[Start of section]
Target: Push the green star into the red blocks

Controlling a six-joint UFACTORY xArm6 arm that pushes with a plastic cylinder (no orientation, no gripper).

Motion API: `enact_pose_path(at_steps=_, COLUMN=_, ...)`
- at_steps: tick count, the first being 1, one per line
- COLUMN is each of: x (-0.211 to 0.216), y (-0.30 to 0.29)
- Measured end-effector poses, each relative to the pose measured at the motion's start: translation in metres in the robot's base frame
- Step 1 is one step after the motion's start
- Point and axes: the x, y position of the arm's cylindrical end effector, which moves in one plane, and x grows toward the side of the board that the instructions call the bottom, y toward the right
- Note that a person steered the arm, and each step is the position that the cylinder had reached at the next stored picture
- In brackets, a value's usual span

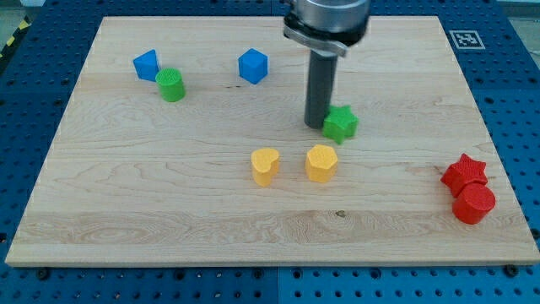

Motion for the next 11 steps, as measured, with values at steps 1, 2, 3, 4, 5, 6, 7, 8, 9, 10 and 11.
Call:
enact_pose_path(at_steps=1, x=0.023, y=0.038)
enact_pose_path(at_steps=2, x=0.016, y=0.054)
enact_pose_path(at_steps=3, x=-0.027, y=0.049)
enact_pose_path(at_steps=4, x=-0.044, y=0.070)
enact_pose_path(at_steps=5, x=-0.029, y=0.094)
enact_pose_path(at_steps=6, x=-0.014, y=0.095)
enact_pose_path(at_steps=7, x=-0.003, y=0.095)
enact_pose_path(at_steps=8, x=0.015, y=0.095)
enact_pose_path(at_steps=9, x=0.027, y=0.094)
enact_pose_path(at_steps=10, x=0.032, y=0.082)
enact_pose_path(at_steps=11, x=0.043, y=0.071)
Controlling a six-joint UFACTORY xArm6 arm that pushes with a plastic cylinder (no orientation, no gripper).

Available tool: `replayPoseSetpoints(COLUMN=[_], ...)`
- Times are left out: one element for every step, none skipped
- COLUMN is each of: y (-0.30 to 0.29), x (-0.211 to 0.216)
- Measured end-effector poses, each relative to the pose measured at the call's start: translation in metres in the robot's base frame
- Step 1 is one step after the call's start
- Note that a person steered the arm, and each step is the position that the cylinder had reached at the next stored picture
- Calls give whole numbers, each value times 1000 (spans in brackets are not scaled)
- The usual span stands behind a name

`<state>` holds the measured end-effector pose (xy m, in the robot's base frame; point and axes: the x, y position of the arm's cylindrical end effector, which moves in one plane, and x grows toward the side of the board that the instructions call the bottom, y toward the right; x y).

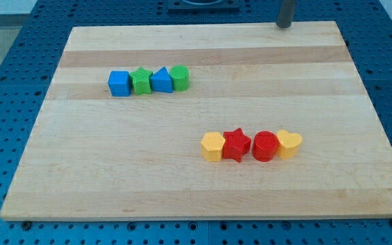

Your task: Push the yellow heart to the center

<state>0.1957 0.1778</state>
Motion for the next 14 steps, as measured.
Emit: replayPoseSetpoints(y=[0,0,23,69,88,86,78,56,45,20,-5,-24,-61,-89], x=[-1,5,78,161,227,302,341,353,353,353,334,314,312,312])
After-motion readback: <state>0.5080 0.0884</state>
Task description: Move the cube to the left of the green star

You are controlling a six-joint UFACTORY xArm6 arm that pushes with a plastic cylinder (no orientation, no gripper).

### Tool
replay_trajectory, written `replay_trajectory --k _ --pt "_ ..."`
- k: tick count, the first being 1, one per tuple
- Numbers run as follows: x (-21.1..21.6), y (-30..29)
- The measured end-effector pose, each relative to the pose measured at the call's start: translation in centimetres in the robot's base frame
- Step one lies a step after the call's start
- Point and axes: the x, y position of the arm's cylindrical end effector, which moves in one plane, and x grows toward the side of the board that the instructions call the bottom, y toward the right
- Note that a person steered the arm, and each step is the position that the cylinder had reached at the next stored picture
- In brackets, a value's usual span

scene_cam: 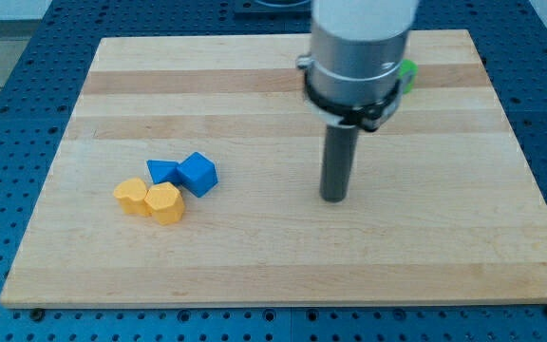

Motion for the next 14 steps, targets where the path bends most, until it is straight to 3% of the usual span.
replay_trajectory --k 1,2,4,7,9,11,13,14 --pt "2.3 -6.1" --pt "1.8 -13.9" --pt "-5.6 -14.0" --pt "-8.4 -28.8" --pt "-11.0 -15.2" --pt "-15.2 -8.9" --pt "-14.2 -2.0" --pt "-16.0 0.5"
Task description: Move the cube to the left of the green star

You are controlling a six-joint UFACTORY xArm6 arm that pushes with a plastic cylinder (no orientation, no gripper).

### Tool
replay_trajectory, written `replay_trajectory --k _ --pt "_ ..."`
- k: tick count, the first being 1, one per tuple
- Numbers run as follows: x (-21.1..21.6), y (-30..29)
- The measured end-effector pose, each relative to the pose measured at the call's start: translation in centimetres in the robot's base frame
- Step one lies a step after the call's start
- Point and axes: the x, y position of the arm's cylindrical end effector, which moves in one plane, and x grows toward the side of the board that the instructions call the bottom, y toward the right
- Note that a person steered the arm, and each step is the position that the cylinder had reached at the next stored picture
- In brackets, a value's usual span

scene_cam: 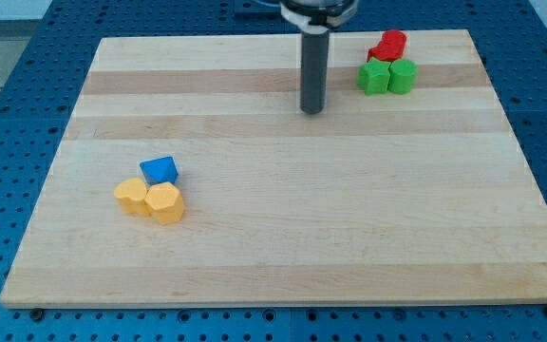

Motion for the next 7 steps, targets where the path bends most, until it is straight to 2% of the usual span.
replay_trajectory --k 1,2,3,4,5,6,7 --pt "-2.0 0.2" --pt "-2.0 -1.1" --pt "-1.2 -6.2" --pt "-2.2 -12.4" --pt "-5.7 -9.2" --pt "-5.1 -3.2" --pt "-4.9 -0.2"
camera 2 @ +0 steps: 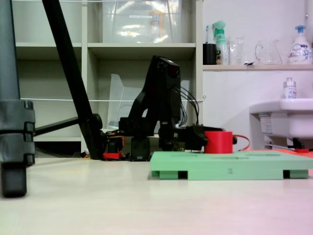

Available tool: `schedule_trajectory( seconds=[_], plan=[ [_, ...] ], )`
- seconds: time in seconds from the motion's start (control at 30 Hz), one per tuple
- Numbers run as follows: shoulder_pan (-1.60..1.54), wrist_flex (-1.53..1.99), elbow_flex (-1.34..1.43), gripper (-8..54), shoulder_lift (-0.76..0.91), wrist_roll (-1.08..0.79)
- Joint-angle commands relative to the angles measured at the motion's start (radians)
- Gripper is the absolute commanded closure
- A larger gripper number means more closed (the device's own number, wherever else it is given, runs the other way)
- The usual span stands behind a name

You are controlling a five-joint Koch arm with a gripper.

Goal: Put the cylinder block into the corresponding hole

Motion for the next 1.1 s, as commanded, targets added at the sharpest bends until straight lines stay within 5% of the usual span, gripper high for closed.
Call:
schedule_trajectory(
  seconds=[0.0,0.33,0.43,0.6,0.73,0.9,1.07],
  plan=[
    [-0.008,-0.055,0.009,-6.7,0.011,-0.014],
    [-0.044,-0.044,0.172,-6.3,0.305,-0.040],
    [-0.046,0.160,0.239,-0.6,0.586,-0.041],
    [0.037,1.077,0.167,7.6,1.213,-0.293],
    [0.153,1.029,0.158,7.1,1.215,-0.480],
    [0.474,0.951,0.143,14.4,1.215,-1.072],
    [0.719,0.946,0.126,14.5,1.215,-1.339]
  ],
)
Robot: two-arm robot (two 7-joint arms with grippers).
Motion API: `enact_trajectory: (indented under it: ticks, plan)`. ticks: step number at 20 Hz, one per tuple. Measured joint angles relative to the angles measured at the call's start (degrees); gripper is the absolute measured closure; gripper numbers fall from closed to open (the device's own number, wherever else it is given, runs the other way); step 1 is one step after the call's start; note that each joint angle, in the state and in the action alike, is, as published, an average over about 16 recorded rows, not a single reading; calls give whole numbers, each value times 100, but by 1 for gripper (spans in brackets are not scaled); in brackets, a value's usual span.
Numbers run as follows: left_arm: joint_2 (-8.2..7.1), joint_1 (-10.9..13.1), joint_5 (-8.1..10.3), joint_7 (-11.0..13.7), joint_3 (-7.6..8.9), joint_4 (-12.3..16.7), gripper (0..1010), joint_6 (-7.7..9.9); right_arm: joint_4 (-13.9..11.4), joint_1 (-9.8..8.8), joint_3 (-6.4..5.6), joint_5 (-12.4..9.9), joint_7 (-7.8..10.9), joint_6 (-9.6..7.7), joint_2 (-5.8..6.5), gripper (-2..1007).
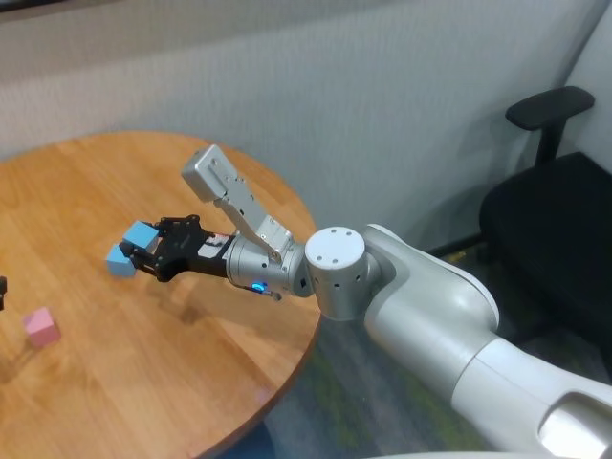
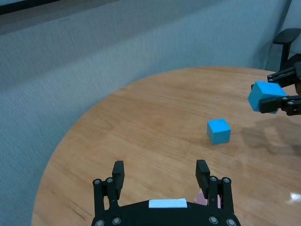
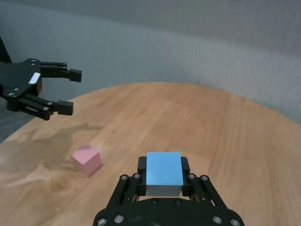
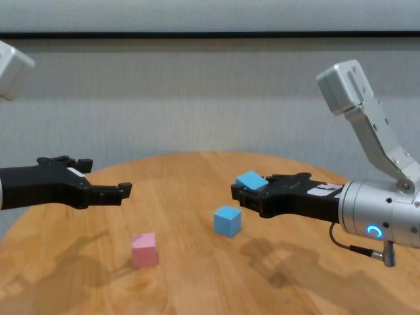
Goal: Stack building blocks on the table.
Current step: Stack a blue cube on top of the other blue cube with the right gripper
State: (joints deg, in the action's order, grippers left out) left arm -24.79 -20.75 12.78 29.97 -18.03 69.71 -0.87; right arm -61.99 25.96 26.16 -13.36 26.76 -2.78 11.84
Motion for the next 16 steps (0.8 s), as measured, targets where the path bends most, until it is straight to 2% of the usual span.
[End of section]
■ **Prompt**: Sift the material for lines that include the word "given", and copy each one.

■ **Answer**:
- A larger gripper number means more closed (the device's own number, wherever else it is given, runs the other way)
Motion API: `enact_trajectory: (indented under it: ticks, plan)`. ticks: step number at 20 Hz, one per tuple. Measured joint angles relative to the angles measured at the call's start (degrees); gripper is the absolute measured closure; gripper numbers fall from closed to open (the device's own number, wherever else it is given, runs the other way); step 1 is one step after the call's start; note that each joint angle, in the state and in the action alike, is, as published, an average over about 16 recorded rows, not a single reading; calls give whole numbers, each value times 100, but by 1 for gripper (spans in brackets are not scaled); in brackets, a value's usual span.

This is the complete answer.